Parenting is hard. This blog post could end here because the truth is that parenting is hard for all parents, regardless of ability. Parenting with a chronic illness feels in a league of its own.
I was officially diagnosed with multiple sclerosis (MS) in 2007. When my son, Jack, was born in 2016, my outlook on life shifted. I was no longer fighting MS for myself but now, fighting to give my son the future he deserves. While Jack was not a planned pregnancy, he certainly has been my greatest blessing. He gave my life the purpose that I hadn’t known was missing. As with all parents the first few months of his life were a challenge but adding in MS amplified those challenges. I worried that I would not get back to my previous baseline; I still haven’t. What I have done is learn to slow down, listen to my body, and accept my health reality for what it is. Parenting with MS poses challenges that others may not understand. While my son does not have MS, he certainly has to live with MS. I’ve always carried a lot of guilt about how my disease would impact his quality of life.
A pivotal moment was when I started really listening and talking to my son. Hearing about how, on the days that I felt defeated as a parent, he innately focused on the positive and fun parts. This changed my frame of mind and gave me comfort in knowing that I'm not doing such a bad job after all. My son doesn't see our adjustments as a burden, but as adventures filled with love. We could all be more understanding and forgiving of our shortfalls. All of us have things that make us feel insecure and inadequate; it’s how we handle those obstacles that truly matters. I choose grace and positivity.
My intention is not to make light of multiple sclerosis. My goal is to make the burden of a chronic illness lighter for children. I want to make it lighter for my child. My priority is to be a good mother in the eyes of my son; that is all that matters to me. I need to know that I am giving him the best life I can offer and that he is living a wonderful life in spite of my hindrances.
When Jack was born, due to my cognitive issues, I decided to write ‘letters’ about moments that I wanted to remember. Whether it be his first word, food, or the days that I felt I failed him as a mother.
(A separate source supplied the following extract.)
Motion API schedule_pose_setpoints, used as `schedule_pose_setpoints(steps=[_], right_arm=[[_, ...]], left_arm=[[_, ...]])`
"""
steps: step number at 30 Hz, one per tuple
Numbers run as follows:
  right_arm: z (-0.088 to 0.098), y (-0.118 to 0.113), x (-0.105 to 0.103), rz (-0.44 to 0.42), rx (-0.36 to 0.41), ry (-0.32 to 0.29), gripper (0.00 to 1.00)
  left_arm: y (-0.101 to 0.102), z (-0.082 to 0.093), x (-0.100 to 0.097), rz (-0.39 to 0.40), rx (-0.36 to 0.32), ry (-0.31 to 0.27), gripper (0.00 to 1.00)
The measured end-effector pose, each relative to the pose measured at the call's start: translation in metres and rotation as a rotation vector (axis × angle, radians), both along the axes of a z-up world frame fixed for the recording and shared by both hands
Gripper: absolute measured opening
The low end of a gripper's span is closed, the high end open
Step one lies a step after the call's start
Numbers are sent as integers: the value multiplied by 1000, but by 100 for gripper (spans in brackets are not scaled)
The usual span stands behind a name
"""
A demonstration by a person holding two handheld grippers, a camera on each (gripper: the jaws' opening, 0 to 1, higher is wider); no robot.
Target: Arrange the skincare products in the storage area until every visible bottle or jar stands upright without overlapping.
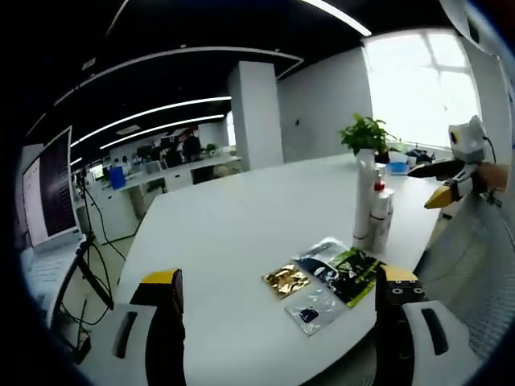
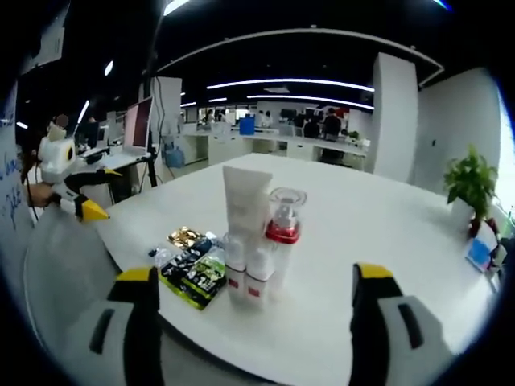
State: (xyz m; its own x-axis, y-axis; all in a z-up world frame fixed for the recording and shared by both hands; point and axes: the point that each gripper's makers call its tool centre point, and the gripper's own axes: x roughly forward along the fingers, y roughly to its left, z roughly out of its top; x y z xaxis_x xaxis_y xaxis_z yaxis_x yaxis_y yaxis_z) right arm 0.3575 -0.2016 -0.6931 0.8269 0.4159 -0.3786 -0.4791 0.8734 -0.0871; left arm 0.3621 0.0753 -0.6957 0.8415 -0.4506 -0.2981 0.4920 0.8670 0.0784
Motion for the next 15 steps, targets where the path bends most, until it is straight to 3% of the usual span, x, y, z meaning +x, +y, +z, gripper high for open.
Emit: schedule_pose_setpoints(steps=[15], right_arm=[[2, 0, 0, 2, -6, -21, 100]], left_arm=[[2, 2, 2, 26, -5, -3, 97]])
I would privately open up to my son about how precious he is to me, how hard I'm fighting to be a good mother, and how much I enjoy our daily adventures.
I have always tried to be completely transparent with Jack about my diagnosis; so when he turned two, I began to search for materials to offer him as support and affirmation that he isn’t the only child with a parent battling a chronic illness.
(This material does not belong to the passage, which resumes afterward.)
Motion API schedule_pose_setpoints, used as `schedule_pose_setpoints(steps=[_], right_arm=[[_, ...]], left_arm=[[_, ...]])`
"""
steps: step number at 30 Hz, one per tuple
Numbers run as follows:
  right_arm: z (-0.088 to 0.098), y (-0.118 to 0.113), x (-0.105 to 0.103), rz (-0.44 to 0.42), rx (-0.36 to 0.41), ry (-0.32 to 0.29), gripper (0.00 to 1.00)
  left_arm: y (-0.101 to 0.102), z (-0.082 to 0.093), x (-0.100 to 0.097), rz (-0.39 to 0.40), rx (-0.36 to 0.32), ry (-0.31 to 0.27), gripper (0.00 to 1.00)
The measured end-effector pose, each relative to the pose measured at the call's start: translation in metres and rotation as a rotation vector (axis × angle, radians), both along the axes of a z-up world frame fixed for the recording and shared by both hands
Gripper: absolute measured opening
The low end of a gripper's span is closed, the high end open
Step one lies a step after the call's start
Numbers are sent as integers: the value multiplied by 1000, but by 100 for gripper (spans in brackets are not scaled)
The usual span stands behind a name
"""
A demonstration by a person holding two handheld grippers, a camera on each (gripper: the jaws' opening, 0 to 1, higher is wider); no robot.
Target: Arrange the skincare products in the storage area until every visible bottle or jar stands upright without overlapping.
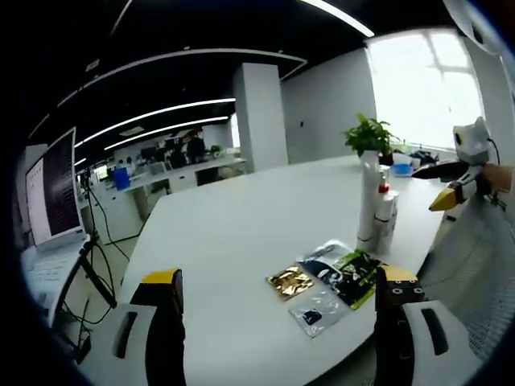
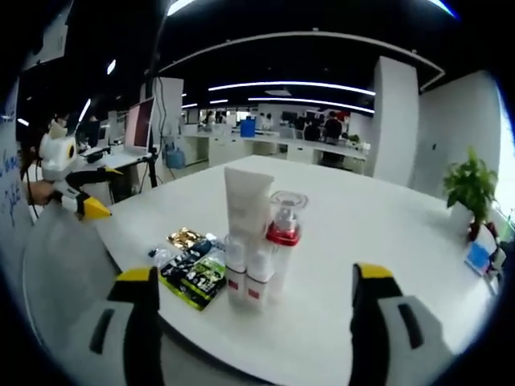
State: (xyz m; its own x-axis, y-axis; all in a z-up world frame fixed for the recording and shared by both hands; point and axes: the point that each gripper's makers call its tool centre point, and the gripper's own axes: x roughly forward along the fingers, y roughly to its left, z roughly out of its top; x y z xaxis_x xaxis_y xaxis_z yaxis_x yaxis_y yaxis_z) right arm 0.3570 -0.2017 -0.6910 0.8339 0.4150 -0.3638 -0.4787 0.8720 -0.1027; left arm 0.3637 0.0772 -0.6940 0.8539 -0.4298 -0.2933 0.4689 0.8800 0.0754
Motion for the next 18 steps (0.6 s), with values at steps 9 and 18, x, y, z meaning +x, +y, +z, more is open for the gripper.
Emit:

When I reached out to MS organizations worldwide for information, I quickly learned about the unmet demand for educational literature for children on chronic illnesses. I found that the materials were not geared specifically for younger children. I didn’t want to focus on sophisticated terms like ‘demyelination’ or ‘relapse’. After countless hours of research, I recognized the hole in the market and I became determined to fill it.
With support, tenacity, and drive; my children’s book was born. “Some Days: A tale of love, ice cream, and my mom’s chronic illness” follows a mother and son as they navigate through the unpredictable obstacles of parenting with a chronic illness. The recognition the book received has been moving and motivating.
Through interactions with people who've connected with the book, I've realized that we all place so much burden of guilt on our shoulders. When we stop to actually listen to the people we love the most, we will find that we are doing a pretty great job in spite of the hurdles.
I'm in no way a perfect parent, but I've found that creating meaningful memories with your loved ones is always possible. To me, it is about teaching them that they are resilient, loved, and going to be okay; even if their version of ‘okay’ doesn’t look like everyone else’s.
In closing, you and your love are all your child needs. Be proud of the human you are preparing for the world. Our children are kind, empathetic, and resilient because of these moments. Breathe.
I was diagnosed with Multiple Sclerosis (MS) in 2007. Following my diagnosis, I made it my mission to educate, advocate, and support others battling the disease. I work tirelessly to help lessen the burden each patient has to bear. My efforts have given me the opportunity to work with physicians, patients, and foundations across the Globe.
After the birth of my son in 2016, I shifted my focus to supporting the children of parents with a chronic illness. My children’s book entitled “Some Days” was created to normalize differing abilities and amplify how each of us can thrive in spite of the challenges. The movement I have created has changed the apologetic tone and transformed the child and parent’s experiences into uplifting stories that highlight the patient’s resilience.